►
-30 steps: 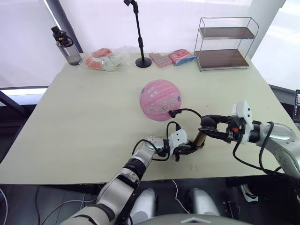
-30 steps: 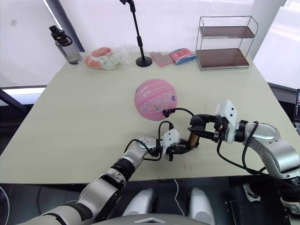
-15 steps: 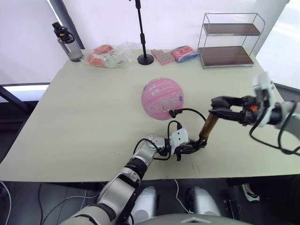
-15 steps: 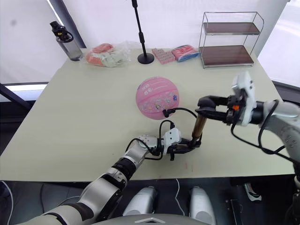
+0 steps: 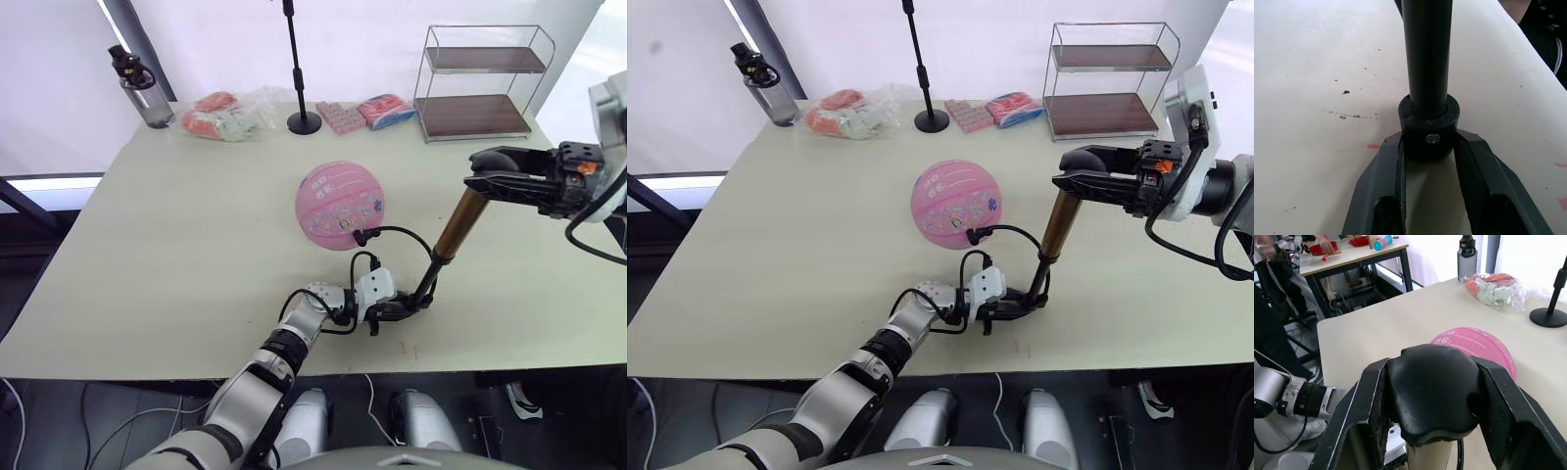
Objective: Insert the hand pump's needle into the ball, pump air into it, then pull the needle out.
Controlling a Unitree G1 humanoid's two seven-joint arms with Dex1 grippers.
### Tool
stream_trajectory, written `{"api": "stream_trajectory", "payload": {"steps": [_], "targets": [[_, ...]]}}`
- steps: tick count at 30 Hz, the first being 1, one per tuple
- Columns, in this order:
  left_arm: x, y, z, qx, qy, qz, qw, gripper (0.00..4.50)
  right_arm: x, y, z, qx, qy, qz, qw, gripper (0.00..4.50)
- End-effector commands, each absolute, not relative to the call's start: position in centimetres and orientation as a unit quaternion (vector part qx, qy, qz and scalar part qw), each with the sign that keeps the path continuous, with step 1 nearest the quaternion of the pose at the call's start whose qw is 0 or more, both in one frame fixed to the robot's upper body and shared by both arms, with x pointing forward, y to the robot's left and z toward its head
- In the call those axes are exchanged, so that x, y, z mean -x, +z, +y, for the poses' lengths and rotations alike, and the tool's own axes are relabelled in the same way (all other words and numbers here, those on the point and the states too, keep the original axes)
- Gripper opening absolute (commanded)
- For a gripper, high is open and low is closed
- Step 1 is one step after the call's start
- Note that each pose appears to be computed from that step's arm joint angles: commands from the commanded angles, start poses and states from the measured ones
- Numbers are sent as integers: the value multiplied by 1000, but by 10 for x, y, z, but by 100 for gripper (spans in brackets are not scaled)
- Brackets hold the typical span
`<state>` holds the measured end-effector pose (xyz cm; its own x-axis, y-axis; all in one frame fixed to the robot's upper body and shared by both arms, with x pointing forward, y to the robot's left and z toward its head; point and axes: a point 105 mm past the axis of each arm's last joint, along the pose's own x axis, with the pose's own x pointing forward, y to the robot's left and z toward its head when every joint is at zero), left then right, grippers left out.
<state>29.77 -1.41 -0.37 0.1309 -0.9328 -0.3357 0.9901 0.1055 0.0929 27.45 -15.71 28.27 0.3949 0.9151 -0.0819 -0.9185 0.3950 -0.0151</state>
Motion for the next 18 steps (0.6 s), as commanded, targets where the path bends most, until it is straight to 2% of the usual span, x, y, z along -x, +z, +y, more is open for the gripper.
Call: {"api": "stream_trajectory", "payload": {"steps": [1,8,12,18], "targets": [[-269,-68,20,-155,-635,239,718,109,-263,313,-162,57,542,-39,838,188],[-269,-68,20,-155,-635,239,718,109,-265,263,-149,48,550,17,834,188],[-269,-68,21,-155,-634,240,719,109,-267,223,-145,61,547,62,833,188],[-270,-68,21,-154,-632,240,721,109,-271,177,-134,29,539,78,838,188]]}}
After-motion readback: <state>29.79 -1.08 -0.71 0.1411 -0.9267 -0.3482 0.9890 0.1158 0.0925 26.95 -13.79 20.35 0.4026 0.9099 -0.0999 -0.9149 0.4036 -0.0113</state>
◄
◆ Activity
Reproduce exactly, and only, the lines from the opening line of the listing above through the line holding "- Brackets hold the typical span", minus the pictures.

◆ Your solution
-30 steps: 
-30 steps: 
-15 steps: 
-15 steps: 
+0 steps: 
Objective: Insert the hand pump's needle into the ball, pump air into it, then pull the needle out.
Controlling a Unitree G1 humanoid's two seven-joint arms with Dex1 grippers.
### Tool
stream_trajectory, written `{"api": "stream_trajectory", "payload": {"steps": [_], "targets": [[_, ...]]}}`
- steps: tick count at 30 Hz, the first being 1, one per tuple
- Columns, in this order:
  left_arm: x, y, z, qx, qy, qz, qw, gripper (0.00..4.50)
  right_arm: x, y, z, qx, qy, qz, qw, gripper (0.00..4.50)
- End-effector commands, each absolute, not relative to the call's start: position in centimetres and orientation as a unit quaternion (vector part qx, qy, qz and scalar part qw), each with the sign that keeps the path continuous, with step 1 nearest the quaternion of the pose at the call's start whose qw is 0 or more, both in one frame fixed to the robot's upper body and shared by both arms, with x pointing forward, y to the robot's left and z toward its head
- In the call those axes are exchanged, so that x, y, z mean -x, +z, +y, for the poses' lengths and rotations alike, and the tool's own axes are relabelled in the same way (all other words and numbers here, those on the point and the states too, keep the original axes)
- Gripper opening absolute (commanded)
- For a gripper, high is open and low is closed
- Step 1 is one step after the call's start
- Note that each pose appears to be computed from that step's arm joint angles: commands from the commanded angles, start poses and states from the measured ones
- Numbers are sent as integers: the value multiplied by 1000, but by 10 for x, y, z, but by 100 for gripper (spans in brackets are not scaled)
- Brackets hold the typical span

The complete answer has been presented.